The lines from the one containing "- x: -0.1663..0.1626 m" through the last one in the data: please copy those exactly, and only those, without the pictures.

==== INFORMATION SUPPLIED ====

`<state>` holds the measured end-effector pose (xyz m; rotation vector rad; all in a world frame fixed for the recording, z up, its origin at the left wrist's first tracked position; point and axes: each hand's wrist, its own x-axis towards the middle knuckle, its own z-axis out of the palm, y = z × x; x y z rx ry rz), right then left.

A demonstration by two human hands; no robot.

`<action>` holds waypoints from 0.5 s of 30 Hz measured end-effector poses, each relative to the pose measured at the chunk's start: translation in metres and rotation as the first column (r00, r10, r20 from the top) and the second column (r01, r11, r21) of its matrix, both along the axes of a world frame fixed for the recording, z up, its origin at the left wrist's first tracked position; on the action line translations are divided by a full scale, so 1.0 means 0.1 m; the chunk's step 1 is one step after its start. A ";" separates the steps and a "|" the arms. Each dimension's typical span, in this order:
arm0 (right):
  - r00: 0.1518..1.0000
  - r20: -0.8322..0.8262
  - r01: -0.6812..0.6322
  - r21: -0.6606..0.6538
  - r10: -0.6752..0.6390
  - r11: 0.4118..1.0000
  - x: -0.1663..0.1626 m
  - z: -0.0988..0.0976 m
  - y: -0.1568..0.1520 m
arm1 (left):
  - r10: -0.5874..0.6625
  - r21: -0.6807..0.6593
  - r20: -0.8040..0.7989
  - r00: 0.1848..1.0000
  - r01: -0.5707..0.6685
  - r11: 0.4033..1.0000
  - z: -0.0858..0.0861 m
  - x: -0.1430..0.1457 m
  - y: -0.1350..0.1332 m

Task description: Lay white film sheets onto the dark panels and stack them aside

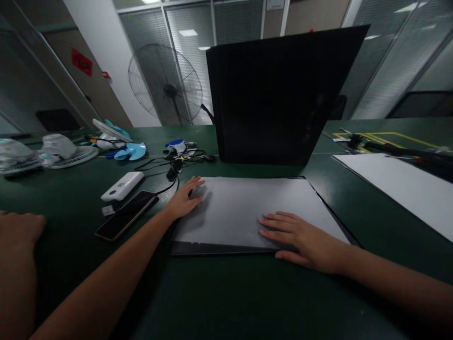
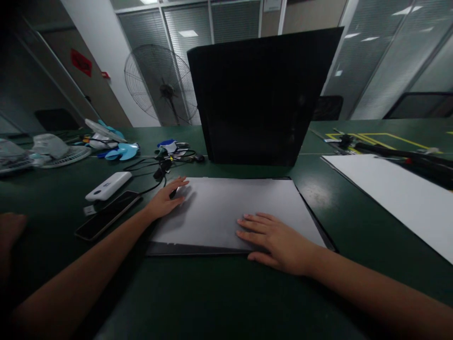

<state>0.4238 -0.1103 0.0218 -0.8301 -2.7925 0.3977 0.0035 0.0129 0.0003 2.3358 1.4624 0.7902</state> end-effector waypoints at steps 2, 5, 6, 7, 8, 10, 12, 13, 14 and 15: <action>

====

● ANSWER TO THE PROBLEM
  - x: -0.1663..0.1626 m
  - z: -0.0988..0.0976 m
  - y: -0.1568..0.1520 m
arm1 (left):
  - r10: -0.5874..0.6625
  - r21: -0.6807..0.6593
  - r20: -0.8040..0.7989
  - r00: 0.1848..1.0000
  - r01: -0.5707..0.6685
  - r11: 0.4033..1.0000
  - z: -0.0858..0.0861 m
  - x: -0.1430..0.1457 m
  - y: -0.1350..0.1332 m

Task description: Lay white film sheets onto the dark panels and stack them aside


<state>0.4238 -0.1103 0.0218 -0.8301 -2.7925 0.3977 0.0035 0.0129 0.0003 2.3358 1.4624 0.7902</state> end-effector waypoints at steps 2, 5, 6, 7, 8, 10, 12, 13, 14 and 15: <action>

Nothing more is needed for this answer.